Source material section start

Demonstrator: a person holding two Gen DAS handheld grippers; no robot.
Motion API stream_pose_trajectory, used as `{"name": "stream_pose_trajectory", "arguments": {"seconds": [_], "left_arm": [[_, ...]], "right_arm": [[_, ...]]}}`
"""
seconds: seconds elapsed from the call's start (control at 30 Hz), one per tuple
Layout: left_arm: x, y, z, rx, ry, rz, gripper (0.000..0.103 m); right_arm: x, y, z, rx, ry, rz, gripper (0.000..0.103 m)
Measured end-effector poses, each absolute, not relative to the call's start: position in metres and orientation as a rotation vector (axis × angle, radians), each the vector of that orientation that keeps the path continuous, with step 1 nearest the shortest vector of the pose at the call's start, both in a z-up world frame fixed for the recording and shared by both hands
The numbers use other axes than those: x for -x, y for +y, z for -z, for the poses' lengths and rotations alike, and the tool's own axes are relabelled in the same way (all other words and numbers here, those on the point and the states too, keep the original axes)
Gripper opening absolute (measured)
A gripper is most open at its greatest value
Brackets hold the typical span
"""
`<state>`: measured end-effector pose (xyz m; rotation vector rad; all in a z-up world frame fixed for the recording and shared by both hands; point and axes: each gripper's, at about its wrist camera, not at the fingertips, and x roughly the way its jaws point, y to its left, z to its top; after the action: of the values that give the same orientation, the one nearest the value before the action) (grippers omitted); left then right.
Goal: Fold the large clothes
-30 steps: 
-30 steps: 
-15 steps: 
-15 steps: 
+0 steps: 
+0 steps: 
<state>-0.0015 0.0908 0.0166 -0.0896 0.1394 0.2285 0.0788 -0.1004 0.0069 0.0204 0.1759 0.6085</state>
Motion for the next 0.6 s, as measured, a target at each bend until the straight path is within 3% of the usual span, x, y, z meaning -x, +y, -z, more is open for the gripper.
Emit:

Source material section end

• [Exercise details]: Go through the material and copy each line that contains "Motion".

• [Written reply]:
Motion API stream_pose_trajectory, used as `{"name": "stream_pose_trajectory", "arguments": {"seconds": [_], "left_arm": [[_, ...]], "right_arm": [[_, ...]]}}`
Motion for the next 0.6 s, as measured, a target at each bend until the straight path is within 3% of the usual span, x, y, z meaning -x, +y, -z, more is open for the gripper.

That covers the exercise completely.